REPUBLIKA.CO.ID, JAKARTA -- Menteri Badan Usaha Milik Negara (BUMN) Erick Thohir memastikan restrukturisasi utang BUMN menjadi jawaban atas persoalan yang terjadi pada masa lampau. Erick tak ingin restrukturisasi utang sekadar menunda persoalan.
Erick mencontohkan upaya restrukturisasi utang sebesar Rp 43 triliun yang dilakukan PT Perkebunan Nusantara (Persero) atau PTPN Group. Menurutnya, PTPN Group telah memetakan proses restrukturisasi berdasarkan kategori jumlah utang.
Alhasil, PTPN berhasil mendapatkan perpanjangan pelunasan utang hingga 2028 lantaran 18 bank nasional dan asing telah menyetujui restrukturisasi utang PTPN sebesar Rp 41 triliun pada April 2021.

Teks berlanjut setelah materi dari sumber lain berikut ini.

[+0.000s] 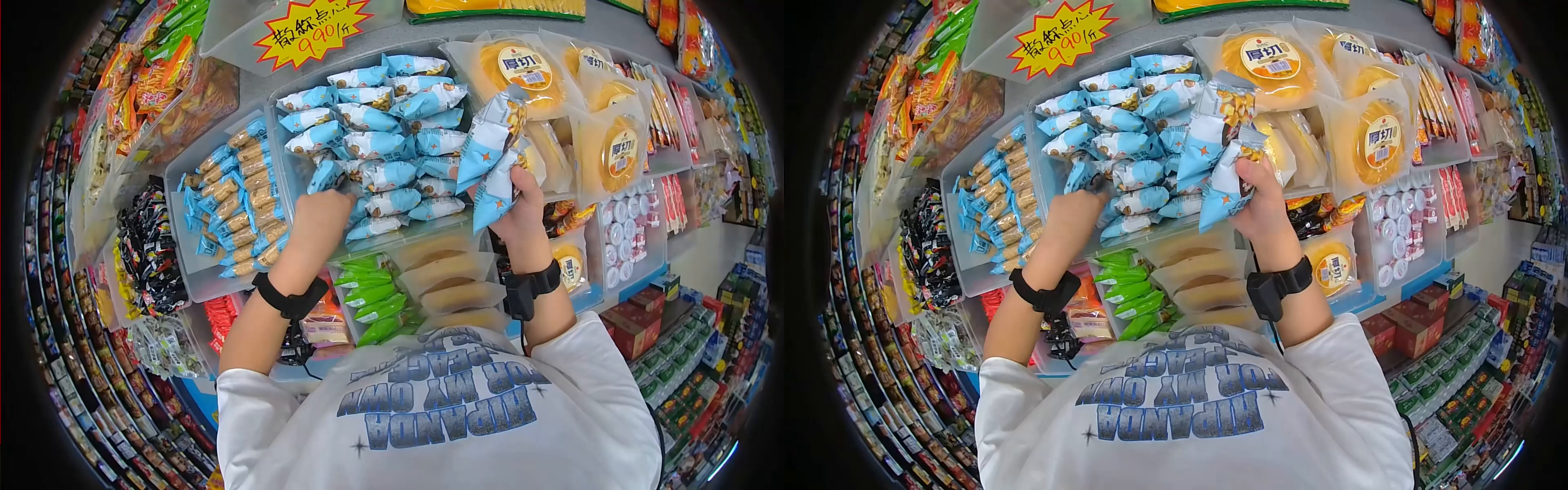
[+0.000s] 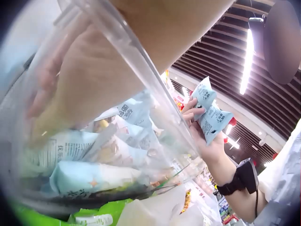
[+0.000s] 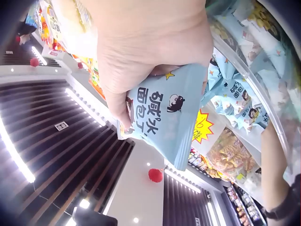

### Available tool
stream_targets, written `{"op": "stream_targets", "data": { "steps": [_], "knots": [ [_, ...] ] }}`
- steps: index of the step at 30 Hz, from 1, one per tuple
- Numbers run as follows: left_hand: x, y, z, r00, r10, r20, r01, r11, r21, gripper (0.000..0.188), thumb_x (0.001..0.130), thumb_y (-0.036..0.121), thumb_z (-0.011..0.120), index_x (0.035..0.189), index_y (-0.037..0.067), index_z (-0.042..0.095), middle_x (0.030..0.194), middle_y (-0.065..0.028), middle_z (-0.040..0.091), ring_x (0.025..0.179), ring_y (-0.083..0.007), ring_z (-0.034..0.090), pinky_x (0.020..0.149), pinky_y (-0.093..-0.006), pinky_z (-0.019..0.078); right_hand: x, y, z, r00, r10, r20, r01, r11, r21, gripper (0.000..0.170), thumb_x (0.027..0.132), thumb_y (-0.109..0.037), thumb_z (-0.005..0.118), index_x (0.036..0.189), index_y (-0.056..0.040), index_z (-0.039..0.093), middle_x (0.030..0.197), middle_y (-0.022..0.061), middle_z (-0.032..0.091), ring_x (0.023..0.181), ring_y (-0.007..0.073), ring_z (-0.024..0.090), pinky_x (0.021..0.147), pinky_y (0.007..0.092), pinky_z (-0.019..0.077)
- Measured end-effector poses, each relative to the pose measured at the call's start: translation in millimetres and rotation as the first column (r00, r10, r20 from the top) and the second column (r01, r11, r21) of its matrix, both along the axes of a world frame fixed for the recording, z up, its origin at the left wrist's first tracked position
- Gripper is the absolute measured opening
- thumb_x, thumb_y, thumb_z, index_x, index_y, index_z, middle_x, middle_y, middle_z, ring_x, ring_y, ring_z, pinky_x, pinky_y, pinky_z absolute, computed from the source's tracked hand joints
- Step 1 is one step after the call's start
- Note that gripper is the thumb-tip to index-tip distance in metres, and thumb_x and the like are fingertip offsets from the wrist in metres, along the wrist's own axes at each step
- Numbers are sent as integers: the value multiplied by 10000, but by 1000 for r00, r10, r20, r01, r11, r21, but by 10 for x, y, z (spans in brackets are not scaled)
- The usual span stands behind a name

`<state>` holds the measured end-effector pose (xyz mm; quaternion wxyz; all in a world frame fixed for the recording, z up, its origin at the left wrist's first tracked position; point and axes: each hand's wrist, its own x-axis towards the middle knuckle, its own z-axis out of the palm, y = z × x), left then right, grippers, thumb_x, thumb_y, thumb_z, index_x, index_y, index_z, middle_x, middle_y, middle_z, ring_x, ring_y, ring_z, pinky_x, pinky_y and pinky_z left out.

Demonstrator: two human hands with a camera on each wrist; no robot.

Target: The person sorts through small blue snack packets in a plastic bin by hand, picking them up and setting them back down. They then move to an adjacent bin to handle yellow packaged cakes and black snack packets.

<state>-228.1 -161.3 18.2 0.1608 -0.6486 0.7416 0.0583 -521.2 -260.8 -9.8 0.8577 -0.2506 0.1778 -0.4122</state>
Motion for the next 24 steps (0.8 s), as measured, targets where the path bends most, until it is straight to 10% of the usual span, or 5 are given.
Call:
{"op": "stream_targets", "data": {
  "steps": [8,10,16,24],
  "knots": [
    [93,47,24,984,-177,-26,168,964,-208,173,821,83,604,975,106,679,692,-100,647,698,-293,687,606,-405,546,56,38,89,998,-55,41,54,999,6,762,819,-452,671,1417,-63,405,1293,104,561,1155,303,570,1059,489,391],
    [-13,116,242,981,22,-191,-50,989,-142,144,834,112,615,946,53,684,730,-142,661,733,-352,670,643,-441,536,91,51,209,995,-30,93,33,999,-32,757,809,-470,679,1405,-85,416,1248,74,551,1057,251,563,1020,460,397],
    [-62,11,256,950,100,-295,37,905,424,192,880,142,582,921,-19,678,881,-200,698,864,-386,659,727,-455,521,198,15,325,890,65,452,-17,994,-109,712,793,-483,699,1375,-157,452,1191,35,554,877,151,502,910,379,372],
    [-176,-28,75,674,221,-705,8,952,306,211,866,130,570,966,-10,692,887,-208,690,857,-369,664,785,-434,518,146,17,358,847,-2,531,15,1000,-19,724,790,-517,714,1387,-193,465,1082,-25,542,778,94,452,842,336,358]
  ]
}}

"Ini memang langkah-langkah yang harus dilakukan ketika PTPN punya utang Rp 43 triliun. Kita tahu ini merupakan penyakit lama dan ini saya rasa suatu korupsi yang terselubung yang memang harus dibuka dan harus dituntut yang melakukan ini," ujar Erick saat rapat kerja dengan Komisi VI DPR di Gedung DPR, Jakarta, Rabu (22/9).
Erick menyebut PTPN tetap harus melakukan efisiensi yang besar-besaran terhadap biaya operasional, meski telah berhasil melakukan restrukturisasi. Selain itu, Erick meminta PTPN dapat meningkatkan produksi guna membayar utang agar bank-bank pemberi pinjaman juga terhindar dari kebangkrutan.

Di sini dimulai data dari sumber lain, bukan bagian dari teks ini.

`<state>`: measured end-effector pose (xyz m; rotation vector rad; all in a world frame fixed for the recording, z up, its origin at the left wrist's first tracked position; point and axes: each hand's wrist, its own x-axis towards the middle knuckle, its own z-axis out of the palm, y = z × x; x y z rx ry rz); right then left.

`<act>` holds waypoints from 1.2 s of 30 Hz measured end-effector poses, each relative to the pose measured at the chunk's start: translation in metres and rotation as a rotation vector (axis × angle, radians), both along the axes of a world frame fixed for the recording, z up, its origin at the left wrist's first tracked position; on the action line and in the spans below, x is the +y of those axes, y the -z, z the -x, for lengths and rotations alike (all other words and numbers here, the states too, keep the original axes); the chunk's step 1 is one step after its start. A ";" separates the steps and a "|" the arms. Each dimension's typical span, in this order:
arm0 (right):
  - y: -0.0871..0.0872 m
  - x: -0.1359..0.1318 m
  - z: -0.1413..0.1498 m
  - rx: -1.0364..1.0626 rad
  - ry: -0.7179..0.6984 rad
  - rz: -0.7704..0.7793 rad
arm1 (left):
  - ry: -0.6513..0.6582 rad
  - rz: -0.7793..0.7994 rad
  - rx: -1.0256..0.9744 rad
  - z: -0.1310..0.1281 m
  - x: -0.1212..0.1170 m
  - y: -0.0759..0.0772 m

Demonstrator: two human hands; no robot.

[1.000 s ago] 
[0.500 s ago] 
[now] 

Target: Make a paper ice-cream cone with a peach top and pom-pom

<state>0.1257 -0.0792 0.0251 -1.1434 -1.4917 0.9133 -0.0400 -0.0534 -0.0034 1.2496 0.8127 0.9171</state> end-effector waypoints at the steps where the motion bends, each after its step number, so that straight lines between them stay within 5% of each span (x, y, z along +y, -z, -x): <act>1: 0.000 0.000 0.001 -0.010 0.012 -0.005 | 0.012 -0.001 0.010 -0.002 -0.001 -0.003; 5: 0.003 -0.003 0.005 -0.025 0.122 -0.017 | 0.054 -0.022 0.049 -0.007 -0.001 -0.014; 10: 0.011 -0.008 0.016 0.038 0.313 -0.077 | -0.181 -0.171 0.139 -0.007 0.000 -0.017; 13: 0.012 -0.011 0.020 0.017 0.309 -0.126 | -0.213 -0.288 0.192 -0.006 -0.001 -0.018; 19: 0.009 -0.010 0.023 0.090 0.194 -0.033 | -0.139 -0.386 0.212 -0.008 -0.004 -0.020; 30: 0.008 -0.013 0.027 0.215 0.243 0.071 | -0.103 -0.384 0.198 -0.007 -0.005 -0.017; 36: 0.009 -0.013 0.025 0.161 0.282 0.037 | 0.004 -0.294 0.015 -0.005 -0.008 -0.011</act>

"Kita inisiasi, selain efisiensi juga harus ada peningkatan produksi, kita memang salah satu diuntungkan dengan harga kelapa sawit yang sedang naik," ucap Erick.
Erick mengatakan PTPN secara perlahan mulai meningkatkan pendapatan hingga 37 persen. Ia menyebut peningkatan kualitas produk menjadi kunci utama agar PTPN dapat bersaing.
Erick meminta PTPN memberikan bibit yang bagus untuk para petani rakyat supaya dapat menghasilkan panen yang berkualitas yang dijual ke perseroan. "Seperti yang kemarin saya lihat di Banyuwangi seperti coklat, dia memang tidak punya nilai bermain di global ataupun di pasar lokal," ucapnya.
Erick juga menyebut sejumlah inovasi lain seperti konsolidasi kelapa sawit dan pembentukan holding pabrik gula dapat menjadi aksi korporasi yang menguntungkan bagi PTPN ke depan. Erick mengatakan pemerintah tetap menjadi pemegang saham mayoritas dalam holding pabrik gula untuk memproteksi iklim persaingan gula-gula di Indonesia yang selama ini masih terus impor.
"Di situ peta jalan jelas, bagaimana PTPN setelah konsolidasi kita akan melihat mana pabrik yang bisa lanjut dan mana yang harus ditutup. Contohnya kemarin yang di Glenmore, Banyuwangi itu itu tadinya rendemennya itu cuman 4 sampai 5,5 persen, dengan perubahan direksi yang baru alhamdulillah kemarin rendemennya sudah 8 persen," lanjut Erick.
Menurut Erick, PTPN juga berkomitmen memberikan bibit unggul kepada petani secara gratis yang pada akhirnya akan menguntungkan PTPN lantaran gula petani akan diserap untuk PTPN.